-- Required action --
Please give every line below again exactly, but not its pictures.

»»

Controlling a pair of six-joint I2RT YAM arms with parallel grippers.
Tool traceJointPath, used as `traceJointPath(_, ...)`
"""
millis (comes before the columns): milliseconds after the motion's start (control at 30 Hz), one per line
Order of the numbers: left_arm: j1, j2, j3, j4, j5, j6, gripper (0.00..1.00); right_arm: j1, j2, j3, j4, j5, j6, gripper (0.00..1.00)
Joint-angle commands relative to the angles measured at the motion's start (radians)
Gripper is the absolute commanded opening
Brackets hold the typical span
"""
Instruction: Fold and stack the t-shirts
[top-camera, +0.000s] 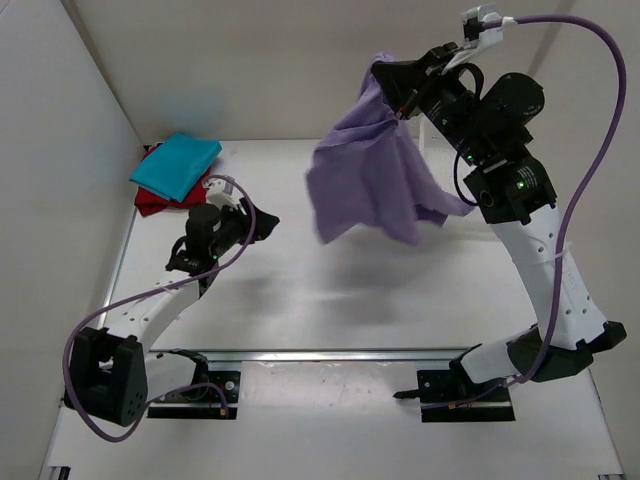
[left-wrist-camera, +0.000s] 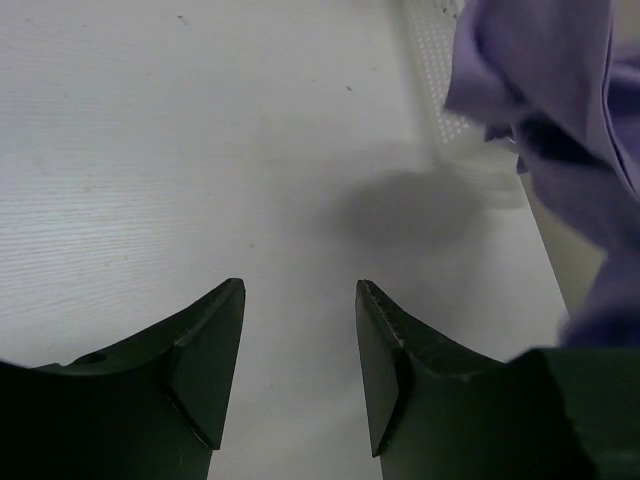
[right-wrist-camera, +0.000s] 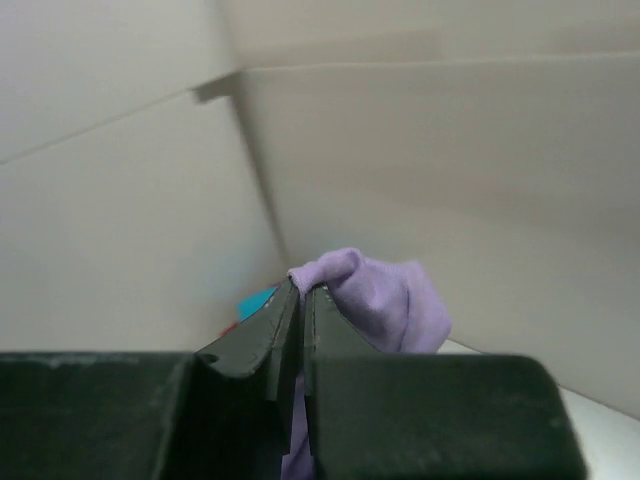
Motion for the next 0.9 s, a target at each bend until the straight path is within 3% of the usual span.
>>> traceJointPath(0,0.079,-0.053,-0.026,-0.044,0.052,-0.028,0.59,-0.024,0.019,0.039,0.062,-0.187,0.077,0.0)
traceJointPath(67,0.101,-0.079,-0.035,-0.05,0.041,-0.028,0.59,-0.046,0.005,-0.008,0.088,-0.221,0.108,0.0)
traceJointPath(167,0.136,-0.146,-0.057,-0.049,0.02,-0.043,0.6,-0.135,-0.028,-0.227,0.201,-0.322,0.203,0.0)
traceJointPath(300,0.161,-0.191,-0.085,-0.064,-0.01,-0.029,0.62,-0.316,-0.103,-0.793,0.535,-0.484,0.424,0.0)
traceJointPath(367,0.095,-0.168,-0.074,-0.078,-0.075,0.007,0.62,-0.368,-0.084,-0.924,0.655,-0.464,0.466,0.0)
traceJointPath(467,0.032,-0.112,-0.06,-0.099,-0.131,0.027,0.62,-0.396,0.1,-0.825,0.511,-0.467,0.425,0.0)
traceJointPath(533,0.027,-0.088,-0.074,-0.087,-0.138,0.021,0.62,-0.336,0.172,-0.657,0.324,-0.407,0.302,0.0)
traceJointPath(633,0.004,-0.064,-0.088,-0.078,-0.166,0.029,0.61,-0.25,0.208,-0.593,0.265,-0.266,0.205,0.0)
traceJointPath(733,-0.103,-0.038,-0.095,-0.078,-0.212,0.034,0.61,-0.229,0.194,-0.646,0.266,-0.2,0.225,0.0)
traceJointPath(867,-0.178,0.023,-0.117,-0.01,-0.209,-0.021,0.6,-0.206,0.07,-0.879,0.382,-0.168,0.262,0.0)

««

-- Answer space --
Controlling a pair of six-joint I2RT YAM arms with parallel grippers.
Tool traceJointPath, used as `traceJointPath(_, ...)`
"""
millis (comes before the columns): milliseconds after the motion's start (control at 30 Hz), one per line
Order of the numbers: left_arm: j1, j2, j3, j4, j5, j6, gripper (0.00..1.00); right_arm: j1, j2, j3, j4, j5, j6, gripper (0.00..1.00)
Joint-angle commands relative to the angles measured at the motion's start (radians)
Gripper is the absolute commanded opening
Brackets hold the typical span
"""
Instruction: Fold and stack the t-shirts
[top-camera, +0.000s] 
[left-wrist-camera, +0.000s] 
[right-wrist-camera, +0.000s] 
Motion for the next 0.9 s, a target at each bend until the straight path is within 3% of the usual span.
>>> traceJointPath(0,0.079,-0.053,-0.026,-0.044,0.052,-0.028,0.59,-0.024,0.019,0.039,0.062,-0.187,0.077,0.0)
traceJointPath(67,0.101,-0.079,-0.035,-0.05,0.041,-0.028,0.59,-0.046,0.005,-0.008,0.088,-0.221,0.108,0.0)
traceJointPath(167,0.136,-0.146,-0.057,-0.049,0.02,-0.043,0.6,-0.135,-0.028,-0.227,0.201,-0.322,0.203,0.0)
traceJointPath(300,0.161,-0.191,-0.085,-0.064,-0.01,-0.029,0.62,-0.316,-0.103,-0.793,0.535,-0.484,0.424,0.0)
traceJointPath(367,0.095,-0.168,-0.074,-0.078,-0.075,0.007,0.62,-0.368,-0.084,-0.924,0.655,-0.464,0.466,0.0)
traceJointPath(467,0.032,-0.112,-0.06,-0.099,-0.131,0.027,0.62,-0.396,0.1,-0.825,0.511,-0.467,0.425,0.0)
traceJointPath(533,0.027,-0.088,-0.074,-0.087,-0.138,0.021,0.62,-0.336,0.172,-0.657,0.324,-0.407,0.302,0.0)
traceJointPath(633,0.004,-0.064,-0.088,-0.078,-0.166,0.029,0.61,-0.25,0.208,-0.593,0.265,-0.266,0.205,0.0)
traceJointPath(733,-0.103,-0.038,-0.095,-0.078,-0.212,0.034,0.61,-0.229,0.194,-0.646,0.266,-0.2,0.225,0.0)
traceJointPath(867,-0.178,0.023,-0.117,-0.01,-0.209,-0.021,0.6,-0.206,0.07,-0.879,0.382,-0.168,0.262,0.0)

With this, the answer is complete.